On a related note, we proposed an alternative to scheduling introspection, which instead relies on parametric WCET analysis ( Instead of computing a constant WCET value, our proposed analysis produces a formula that depends on some dynamic parameters (e.g. cache state, input value, etc.). During execution, at job release, we can instantiate the formula (since parameter values are known at that point), check whether the obtained WCET is over some acceptable threshold and modify the program behavior accordingly, e.g. to replace A by A'. The advantage here is that A does not consume any budget at all if its WCET is too high, it is immediately replaced by A'.

Re: Panel discussion: "Programming adaptive real-time systems"

Posted: Wed Jun 21, 2017
by loic_fejoz
At RealTime-at-work, we are developing such a language. It is called CPAL.
There are two use-cases for it. One is for timing-accurate simulation development, the second is for embedded dvpt (either by interpretation or code generation).
It is yet still immature in regards of our current discussion but the goal is to provide more and more supports. It is more high level than C.

It is really nice for timing accurate simulation for adaptive systems, and indeed harder for analysis.

Concerning @arne.hamann proposal, it looks very similar to computer graphic problem (ie frame timing).
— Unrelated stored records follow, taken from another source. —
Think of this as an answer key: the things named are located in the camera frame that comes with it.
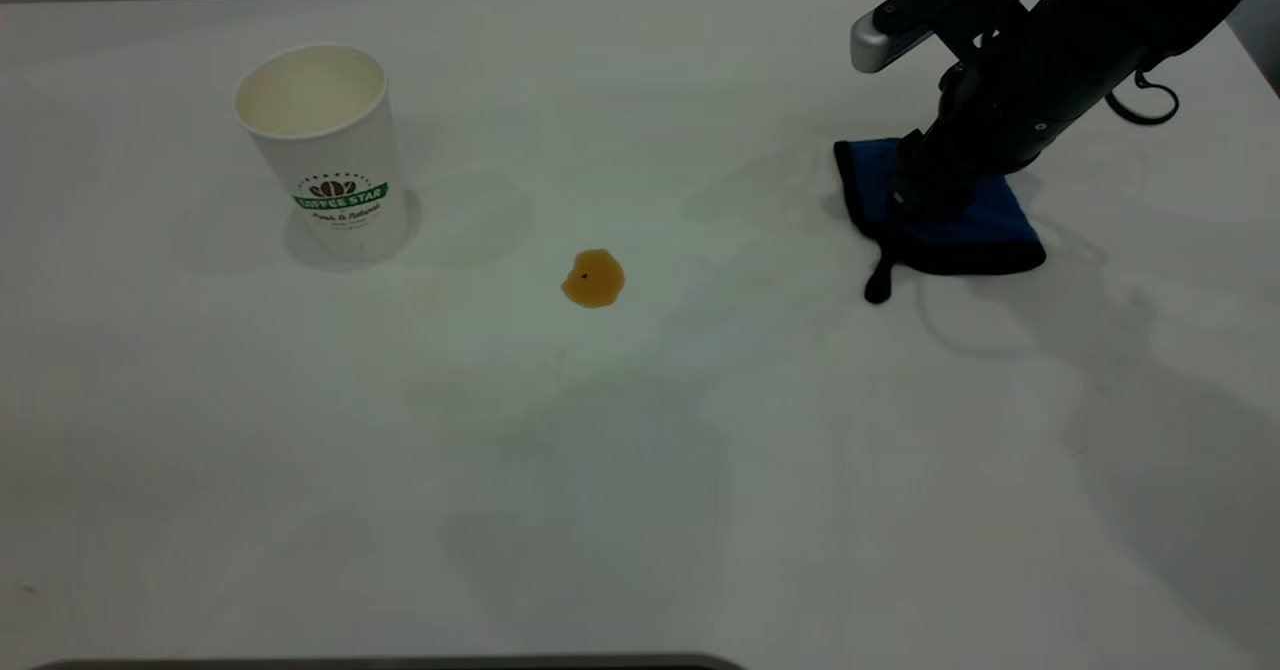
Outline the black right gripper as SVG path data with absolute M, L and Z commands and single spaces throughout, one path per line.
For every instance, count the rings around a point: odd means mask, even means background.
M 893 146 L 888 195 L 901 214 L 1025 167 L 1111 87 L 1111 24 L 1084 3 L 1051 3 L 1006 26 L 934 124 Z

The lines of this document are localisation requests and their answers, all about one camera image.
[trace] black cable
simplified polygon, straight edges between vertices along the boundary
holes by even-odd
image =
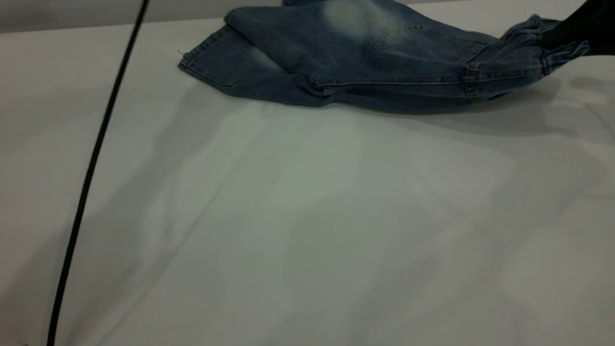
[[[119,93],[120,86],[122,85],[124,73],[126,72],[126,67],[128,66],[130,55],[132,54],[132,49],[135,47],[135,42],[137,41],[139,29],[141,28],[141,24],[143,23],[143,19],[145,18],[145,13],[147,13],[148,6],[149,6],[149,0],[142,0],[141,8],[137,16],[137,21],[135,22],[135,26],[132,30],[132,34],[130,35],[130,40],[128,41],[128,46],[126,47],[126,51],[124,52],[124,58],[122,59],[122,64],[120,65],[119,71],[117,72],[115,83],[113,84],[113,90],[111,91],[109,102],[107,103],[107,109],[105,110],[105,116],[103,117],[103,122],[100,124],[100,130],[98,131],[98,137],[96,138],[96,144],[94,145],[92,156],[90,157],[90,164],[87,167],[87,172],[85,173],[85,180],[83,183],[83,187],[81,188],[81,195],[79,197],[79,204],[77,206],[77,212],[75,213],[75,218],[73,220],[73,229],[71,230],[71,235],[68,240],[68,246],[66,248],[66,254],[64,256],[64,262],[62,264],[62,271],[60,273],[58,289],[55,291],[54,307],[51,311],[51,320],[49,321],[49,332],[47,333],[47,346],[55,345],[55,334],[58,329],[58,321],[60,319],[60,310],[62,309],[62,299],[64,298],[64,290],[66,289],[66,282],[68,281],[68,272],[71,269],[71,262],[73,261],[73,254],[75,250],[75,245],[77,244],[77,237],[79,236],[81,220],[83,219],[83,214],[85,211],[87,195],[90,191],[90,186],[92,184],[92,178],[94,177],[94,170],[96,169],[96,163],[98,162],[100,150],[103,146],[103,141],[105,140],[105,134],[107,132],[107,128],[109,127],[109,122],[111,120],[111,114],[113,113],[113,108],[117,100],[117,95]]]

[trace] white surface
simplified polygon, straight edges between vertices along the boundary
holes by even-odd
[[[565,17],[577,5],[415,8],[498,34],[532,12]],[[92,187],[58,345],[612,343],[612,57],[579,59],[460,113],[391,116],[236,99],[178,71],[177,50],[220,25],[144,27]],[[8,88],[25,78],[19,69],[2,78],[0,344],[36,345],[102,110],[79,90],[101,65],[80,58],[49,69],[5,49],[25,42],[16,37],[0,36],[0,52],[22,71],[74,74],[71,100],[53,102],[30,91],[34,82]],[[9,60],[0,61],[5,73]],[[28,94],[33,101],[9,103]],[[67,113],[45,105],[72,102],[89,116],[50,120]]]

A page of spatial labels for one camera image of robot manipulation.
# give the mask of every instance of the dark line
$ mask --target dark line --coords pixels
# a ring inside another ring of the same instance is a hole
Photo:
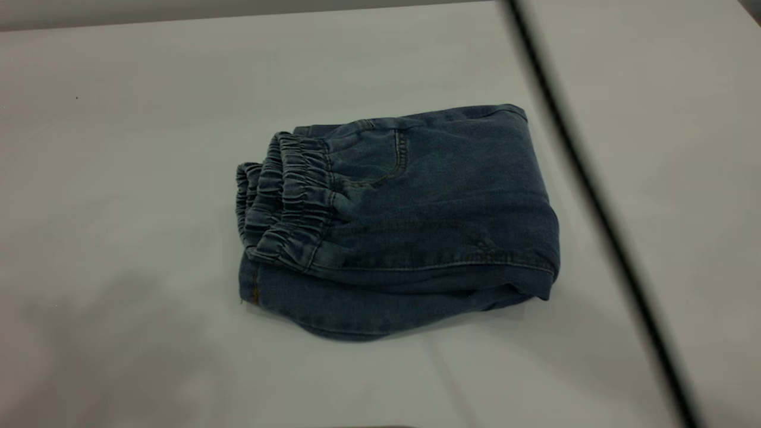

And usually it has impacts on the software architecture indeed.
Concerning @julien.forget proposal, parametric WCET is easily simulated within CPAL. Probably we should invest some time to demonstrate that by encoding some mälardalen benchmarks in CPAL...

Re: Panel discussion: "Programming adaptive real-time systems"

Posted: Thu Jun 22, 2017
by tomasz.kloda
As the panel’s focus is on the “higher level languages […] for modeling adaptive real-time systems”, two interesting topics can be explored besides the ones mentioned in the pdf.

1. Finite State Machines are widely used (e.g., Simulink) in model-based design of embedded systems. Many works (especially [1,2]) have been devoted to their implementation on a target execution platform and verification of their timing correctness.

2. Logical Execution Time, brought up in this year’s industrial challenge, is a real-time programming abstraction introduced in Giotto. This programming language imposes two constraints on task execution: i) inputs are always read at the beginning of task period and outputs are always written at its end, ii) mode switch does not terminate execution of any task. More reactive models respecting the above mentioned constraints can be proposed [3,4].

[1] M. Di Natale and H. Zeng, "Task implementation of synchronous finite state machines," 2012 Design, Automation & Test in Europe Conference & Exhibition (DATE), Dresden, 2012, pp. 206-211.
[2] H. Zeng and M. Di Natale, "Schedulability Analysis of Periodic Tasks Implementing Synchronous Finite State Machines," 2012 24th Euromicro Conference on Real-Time Systems, Pisa, 2012, pp. 353-362.
[3] N. F. Martinek et W. Pohlmann. Mode Switching in GIA – An Ada Based Real-Time Framework. Department of Scientific Computing, University of Salzburg.
[4] T. Kloda, B. d’Ausbourg, and L. Santinelli, "Towards a more flexible timing definition language,” in 12th International Workshop Quantitative Aspects of Programming Languages and Systems at ETAPS 2014, 2014.